Gaining knowledge is a great way to become educated, but gaining experience is what will really help you improve your virtualization skills. Knowledge and experience go hand in hand. You can learn only so much by reading. To become truly knowledgeable, however, you need to take it to the next level by actually doing the things you read about, and to do that you'll need software and hardware.

Getting the software:

  • Free products – Products like VMware ESXi and VMware Server are great free products that you can install to start gaining experience with virtualization. While VMware Server installs on Windows/Linux systems and is more of a desktop product, ESXi installs on bare-metal and is a true data center virtualization product. Both products will install on a variety of server hardware (including older hardware) and are a way to gain experience before you invest in the more expensive editions of ESX and ESXi.
  • Evaluations – VMware offers 60-day evaluation copies of its full-featured VMware ESX and ESXi editions as well as its vCenter Server management application. This is a great way to experience higher-end products and gain experience configuring enhancement products, such as Distributed Resource Scheduler and Fault Tolerance.

Getting the hardware:

  • White-box and older hardware – Bare-metal products such as ESX and ESXi are officially supported only on specific hardware listed on VMware's Hardware Compatibility List (HCL) but fortunately ESX and ESXi will run on a lot of hardware that isn't listed on the HCL. Not everyone has spare server hardware to use to learn virtualization but you can use white-box (generic) hardware and older name-brand server models (i.e. Hewlett-Packard G2 and G3 models) for this.

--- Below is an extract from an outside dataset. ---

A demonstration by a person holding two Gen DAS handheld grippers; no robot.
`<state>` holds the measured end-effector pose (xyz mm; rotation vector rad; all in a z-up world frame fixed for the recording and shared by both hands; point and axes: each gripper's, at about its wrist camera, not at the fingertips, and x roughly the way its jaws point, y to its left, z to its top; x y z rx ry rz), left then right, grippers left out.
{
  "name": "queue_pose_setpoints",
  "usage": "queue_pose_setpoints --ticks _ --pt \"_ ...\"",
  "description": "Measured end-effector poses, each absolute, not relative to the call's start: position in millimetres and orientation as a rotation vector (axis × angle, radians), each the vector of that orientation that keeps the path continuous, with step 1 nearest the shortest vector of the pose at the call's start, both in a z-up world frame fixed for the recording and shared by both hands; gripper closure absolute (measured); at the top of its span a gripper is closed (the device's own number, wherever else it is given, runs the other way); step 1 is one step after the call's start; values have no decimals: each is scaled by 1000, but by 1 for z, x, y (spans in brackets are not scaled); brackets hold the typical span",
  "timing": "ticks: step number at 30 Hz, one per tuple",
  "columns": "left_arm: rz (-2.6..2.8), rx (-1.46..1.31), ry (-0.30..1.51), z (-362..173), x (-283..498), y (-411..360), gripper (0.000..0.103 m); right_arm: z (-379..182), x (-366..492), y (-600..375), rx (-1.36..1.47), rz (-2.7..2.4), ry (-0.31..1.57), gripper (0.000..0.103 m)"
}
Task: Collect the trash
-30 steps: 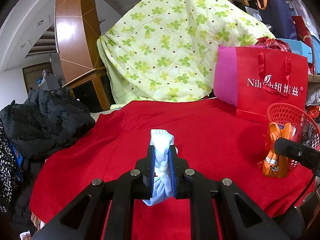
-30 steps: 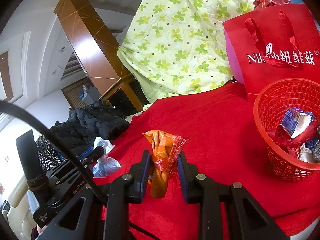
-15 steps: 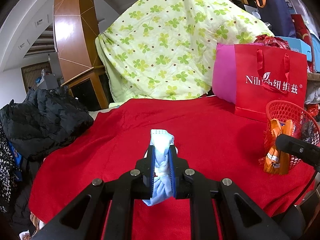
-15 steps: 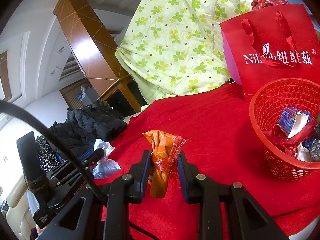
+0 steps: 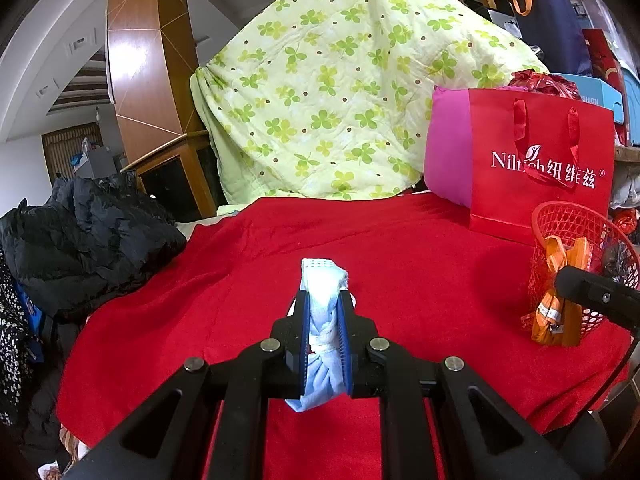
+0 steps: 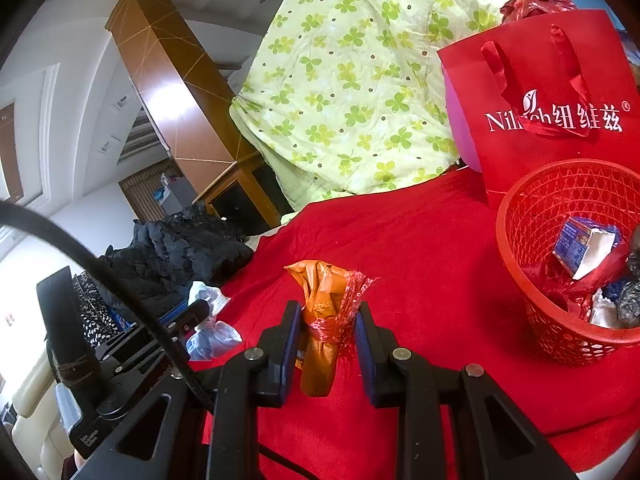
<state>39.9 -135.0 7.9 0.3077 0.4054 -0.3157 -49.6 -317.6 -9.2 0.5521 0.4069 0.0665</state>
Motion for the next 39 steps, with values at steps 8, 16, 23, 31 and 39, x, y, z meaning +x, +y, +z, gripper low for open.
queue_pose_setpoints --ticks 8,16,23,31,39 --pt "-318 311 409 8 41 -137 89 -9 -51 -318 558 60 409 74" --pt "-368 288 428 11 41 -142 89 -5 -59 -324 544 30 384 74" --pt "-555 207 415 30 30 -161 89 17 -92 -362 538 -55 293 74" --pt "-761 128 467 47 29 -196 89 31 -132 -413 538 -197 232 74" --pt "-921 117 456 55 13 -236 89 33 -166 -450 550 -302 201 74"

You can find many cheap older servers on auction sites like eBay, but be aware that they may not support some of the newer features such as Fault Tolerance, which require the latest CPUs. Also, vSphere requires 64-bit hardware. Using new white-box hardware is a cheap alternative to buying new brand-name servers will often support features such as Fault Tolerance. Additionally you can find many cheap iSCSI/Network File System (NFS) network-based storage devices such as the Iomega 1X2 so you can use some of the advanced features that require shared storage.